INFORMATION GIVEN Block Start

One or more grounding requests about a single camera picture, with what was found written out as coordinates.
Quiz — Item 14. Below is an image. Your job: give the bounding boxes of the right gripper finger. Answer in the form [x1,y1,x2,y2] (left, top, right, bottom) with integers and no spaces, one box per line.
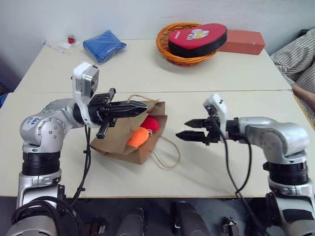
[175,131,208,144]
[184,118,206,129]

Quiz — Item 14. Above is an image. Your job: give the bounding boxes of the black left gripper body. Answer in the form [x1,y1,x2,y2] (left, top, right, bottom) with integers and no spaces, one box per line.
[87,87,118,139]

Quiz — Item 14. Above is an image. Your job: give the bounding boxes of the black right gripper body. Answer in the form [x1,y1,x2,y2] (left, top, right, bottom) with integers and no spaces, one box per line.
[203,114,222,147]

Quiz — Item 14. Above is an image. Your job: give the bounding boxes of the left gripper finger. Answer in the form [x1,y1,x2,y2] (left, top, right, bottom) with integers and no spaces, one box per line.
[110,99,149,111]
[109,109,146,118]

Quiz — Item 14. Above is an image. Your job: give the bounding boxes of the red plush toy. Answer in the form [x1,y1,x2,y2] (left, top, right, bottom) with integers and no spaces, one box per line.
[140,117,160,132]

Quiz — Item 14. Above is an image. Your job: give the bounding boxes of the orange plush toy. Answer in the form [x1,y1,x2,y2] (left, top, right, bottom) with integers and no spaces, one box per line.
[126,127,150,148]

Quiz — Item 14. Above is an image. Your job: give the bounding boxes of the brown paper bag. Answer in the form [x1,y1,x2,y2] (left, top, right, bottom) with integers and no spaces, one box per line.
[90,94,181,169]

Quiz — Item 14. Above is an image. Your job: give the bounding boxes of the small clear plastic bag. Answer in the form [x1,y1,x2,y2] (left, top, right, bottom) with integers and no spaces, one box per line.
[58,40,81,49]

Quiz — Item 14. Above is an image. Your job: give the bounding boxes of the orange wicker basket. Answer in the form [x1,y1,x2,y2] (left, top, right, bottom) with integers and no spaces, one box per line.
[156,22,220,66]

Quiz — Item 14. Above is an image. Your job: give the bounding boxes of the blue folded cloth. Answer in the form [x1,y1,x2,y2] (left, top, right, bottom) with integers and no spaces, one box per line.
[83,29,127,64]

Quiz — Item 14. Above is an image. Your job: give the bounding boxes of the small plastic packet red item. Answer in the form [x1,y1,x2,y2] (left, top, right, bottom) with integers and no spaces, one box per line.
[42,40,69,54]

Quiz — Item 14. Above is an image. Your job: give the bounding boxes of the red heart-shaped box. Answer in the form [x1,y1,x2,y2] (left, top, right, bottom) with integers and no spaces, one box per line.
[168,23,227,59]

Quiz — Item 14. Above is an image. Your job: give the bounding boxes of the dark rounded shape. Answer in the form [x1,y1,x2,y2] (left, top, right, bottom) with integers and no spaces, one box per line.
[115,207,146,236]
[171,201,210,236]

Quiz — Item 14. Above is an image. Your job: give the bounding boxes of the blue round object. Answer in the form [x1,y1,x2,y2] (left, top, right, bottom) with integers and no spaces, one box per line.
[0,92,12,110]

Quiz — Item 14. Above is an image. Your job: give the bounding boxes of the red rectangular box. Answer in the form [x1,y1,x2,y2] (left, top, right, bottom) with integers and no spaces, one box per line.
[218,29,266,56]

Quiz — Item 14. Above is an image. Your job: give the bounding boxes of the person in striped shirt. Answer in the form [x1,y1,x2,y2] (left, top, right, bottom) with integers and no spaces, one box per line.
[270,29,315,128]

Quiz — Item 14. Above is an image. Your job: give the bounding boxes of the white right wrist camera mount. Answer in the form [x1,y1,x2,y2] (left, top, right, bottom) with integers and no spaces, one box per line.
[203,92,230,140]

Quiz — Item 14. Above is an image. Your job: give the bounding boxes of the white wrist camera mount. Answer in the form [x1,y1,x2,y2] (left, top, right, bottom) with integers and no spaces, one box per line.
[203,92,230,140]
[70,62,100,128]

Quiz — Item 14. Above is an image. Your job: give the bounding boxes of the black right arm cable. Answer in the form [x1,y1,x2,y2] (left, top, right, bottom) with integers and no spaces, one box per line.
[209,115,271,236]

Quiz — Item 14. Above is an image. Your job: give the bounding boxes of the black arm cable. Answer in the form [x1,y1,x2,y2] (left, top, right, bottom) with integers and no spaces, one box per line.
[11,124,93,236]
[209,115,271,236]

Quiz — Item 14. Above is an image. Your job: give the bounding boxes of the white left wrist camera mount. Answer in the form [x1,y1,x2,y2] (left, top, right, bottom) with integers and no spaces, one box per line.
[70,62,100,128]

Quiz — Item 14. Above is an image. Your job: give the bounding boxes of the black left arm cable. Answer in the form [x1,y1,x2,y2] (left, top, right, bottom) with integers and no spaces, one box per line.
[11,124,93,236]

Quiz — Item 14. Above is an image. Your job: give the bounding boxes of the small black metal bracket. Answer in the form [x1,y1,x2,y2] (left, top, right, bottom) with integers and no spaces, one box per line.
[222,217,239,236]

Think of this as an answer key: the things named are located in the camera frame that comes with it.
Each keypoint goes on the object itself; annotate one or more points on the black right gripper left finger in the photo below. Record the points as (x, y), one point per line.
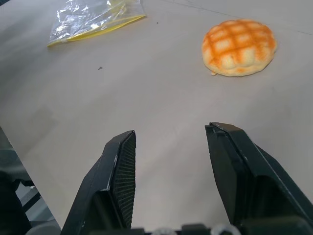
(102, 181)

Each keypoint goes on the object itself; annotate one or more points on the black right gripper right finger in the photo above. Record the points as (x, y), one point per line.
(259, 186)

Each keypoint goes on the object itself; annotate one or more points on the round orange crosshatched bread bun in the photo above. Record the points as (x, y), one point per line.
(238, 49)

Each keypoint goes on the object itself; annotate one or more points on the clear yellow-zip plastic bag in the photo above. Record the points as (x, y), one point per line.
(97, 17)

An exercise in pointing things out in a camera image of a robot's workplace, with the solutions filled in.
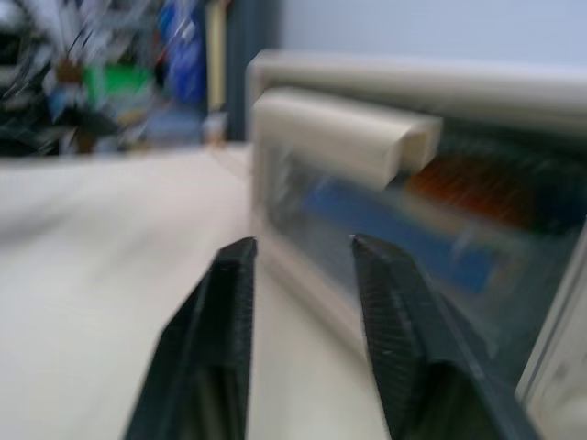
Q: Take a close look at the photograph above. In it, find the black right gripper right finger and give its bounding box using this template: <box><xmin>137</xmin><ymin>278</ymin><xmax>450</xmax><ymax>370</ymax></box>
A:
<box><xmin>349</xmin><ymin>234</ymin><xmax>543</xmax><ymax>440</ymax></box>

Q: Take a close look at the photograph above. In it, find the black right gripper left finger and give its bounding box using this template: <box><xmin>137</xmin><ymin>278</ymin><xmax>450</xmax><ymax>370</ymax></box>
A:
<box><xmin>122</xmin><ymin>236</ymin><xmax>258</xmax><ymax>440</ymax></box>

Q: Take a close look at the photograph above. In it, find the glass oven door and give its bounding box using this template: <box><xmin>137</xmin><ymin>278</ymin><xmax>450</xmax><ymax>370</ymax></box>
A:
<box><xmin>254</xmin><ymin>112</ymin><xmax>587</xmax><ymax>386</ymax></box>

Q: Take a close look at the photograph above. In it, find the cream toaster oven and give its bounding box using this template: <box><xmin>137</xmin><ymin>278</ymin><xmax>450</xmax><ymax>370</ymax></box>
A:
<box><xmin>246</xmin><ymin>49</ymin><xmax>587</xmax><ymax>440</ymax></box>

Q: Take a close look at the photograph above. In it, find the cluttered background shelf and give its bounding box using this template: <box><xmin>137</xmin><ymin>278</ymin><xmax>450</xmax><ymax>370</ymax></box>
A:
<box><xmin>0</xmin><ymin>0</ymin><xmax>212</xmax><ymax>157</ymax></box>

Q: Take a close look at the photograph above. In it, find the cream oven door handle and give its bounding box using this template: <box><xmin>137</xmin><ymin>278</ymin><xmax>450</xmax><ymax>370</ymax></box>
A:
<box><xmin>251</xmin><ymin>87</ymin><xmax>444</xmax><ymax>190</ymax></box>

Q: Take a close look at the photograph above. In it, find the grey vertical post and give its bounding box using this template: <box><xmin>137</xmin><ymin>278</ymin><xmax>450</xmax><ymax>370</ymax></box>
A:
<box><xmin>225</xmin><ymin>0</ymin><xmax>285</xmax><ymax>143</ymax></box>

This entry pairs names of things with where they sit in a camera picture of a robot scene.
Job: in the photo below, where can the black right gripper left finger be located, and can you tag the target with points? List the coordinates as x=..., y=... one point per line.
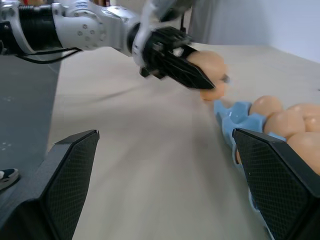
x=62, y=190

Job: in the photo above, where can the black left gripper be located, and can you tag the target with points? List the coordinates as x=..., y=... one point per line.
x=162, y=42

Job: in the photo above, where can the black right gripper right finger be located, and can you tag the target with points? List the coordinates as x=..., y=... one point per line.
x=277, y=185

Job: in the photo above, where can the beige egg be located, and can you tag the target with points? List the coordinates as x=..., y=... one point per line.
x=283, y=122
x=267, y=105
x=308, y=112
x=306, y=145
x=210, y=65
x=238, y=157

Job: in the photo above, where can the light blue egg tray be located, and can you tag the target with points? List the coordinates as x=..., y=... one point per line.
x=237, y=117

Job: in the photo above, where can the dark and white sneaker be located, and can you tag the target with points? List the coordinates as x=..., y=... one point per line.
x=8, y=176

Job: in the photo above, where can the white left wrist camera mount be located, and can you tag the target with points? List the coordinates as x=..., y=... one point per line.
x=143, y=30

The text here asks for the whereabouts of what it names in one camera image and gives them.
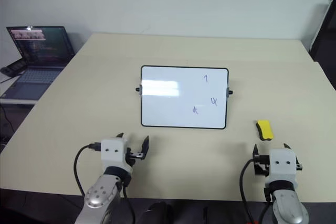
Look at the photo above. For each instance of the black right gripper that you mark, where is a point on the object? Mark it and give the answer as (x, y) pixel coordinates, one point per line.
(261, 166)

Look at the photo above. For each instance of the yellow eraser with black base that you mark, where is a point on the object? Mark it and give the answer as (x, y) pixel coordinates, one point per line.
(265, 128)

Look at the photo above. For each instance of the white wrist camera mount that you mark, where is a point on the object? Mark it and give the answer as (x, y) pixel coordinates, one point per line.
(114, 154)
(282, 165)

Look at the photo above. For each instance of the open dark laptop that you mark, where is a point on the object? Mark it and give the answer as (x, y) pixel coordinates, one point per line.
(39, 51)

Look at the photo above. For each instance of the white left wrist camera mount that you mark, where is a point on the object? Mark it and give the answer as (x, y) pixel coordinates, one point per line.
(114, 154)

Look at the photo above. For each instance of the tall black object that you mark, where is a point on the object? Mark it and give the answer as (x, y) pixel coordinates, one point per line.
(324, 40)

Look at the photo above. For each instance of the black handheld device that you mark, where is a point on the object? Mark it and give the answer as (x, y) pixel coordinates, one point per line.
(13, 67)

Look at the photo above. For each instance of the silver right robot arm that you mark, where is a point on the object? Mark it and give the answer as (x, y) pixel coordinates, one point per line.
(287, 205)

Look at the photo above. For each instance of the dark rounded shape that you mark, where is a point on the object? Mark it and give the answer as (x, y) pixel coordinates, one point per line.
(156, 213)

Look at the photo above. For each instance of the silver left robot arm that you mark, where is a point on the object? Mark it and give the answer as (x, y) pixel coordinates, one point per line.
(101, 195)

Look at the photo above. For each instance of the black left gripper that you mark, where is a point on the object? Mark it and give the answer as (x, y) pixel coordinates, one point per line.
(134, 154)

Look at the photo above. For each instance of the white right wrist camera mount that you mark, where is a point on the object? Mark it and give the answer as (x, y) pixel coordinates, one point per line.
(282, 165)

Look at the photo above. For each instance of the white whiteboard with black frame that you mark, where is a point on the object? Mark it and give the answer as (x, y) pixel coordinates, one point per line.
(168, 108)

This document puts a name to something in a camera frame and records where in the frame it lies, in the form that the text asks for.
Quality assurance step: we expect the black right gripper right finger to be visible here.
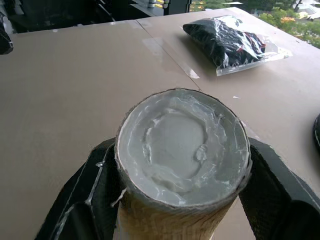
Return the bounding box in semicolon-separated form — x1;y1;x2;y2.
237;136;320;240

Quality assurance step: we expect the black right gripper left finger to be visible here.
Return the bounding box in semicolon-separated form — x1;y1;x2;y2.
34;138;124;240

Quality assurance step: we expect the black rounded object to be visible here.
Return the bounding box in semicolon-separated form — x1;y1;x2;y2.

INFORMATION GIVEN Block End

• **EXERCISE**: Look through the data above. Copy every line with the string "oven" in it.

• **EXERCISE RESPONSE**:
Q: Take a close look at the photograph above. In it, find the glass oven door and give its bounding box using this template: <box><xmin>137</xmin><ymin>278</ymin><xmax>450</xmax><ymax>370</ymax></box>
Q: Take a close look at the photograph above. In it, find the cream toaster oven and give its bounding box using this template: <box><xmin>137</xmin><ymin>278</ymin><xmax>450</xmax><ymax>370</ymax></box>
Q: Take a close look at the photograph above. In it, find the cream oven door handle and give its bounding box using this template: <box><xmin>137</xmin><ymin>278</ymin><xmax>450</xmax><ymax>370</ymax></box>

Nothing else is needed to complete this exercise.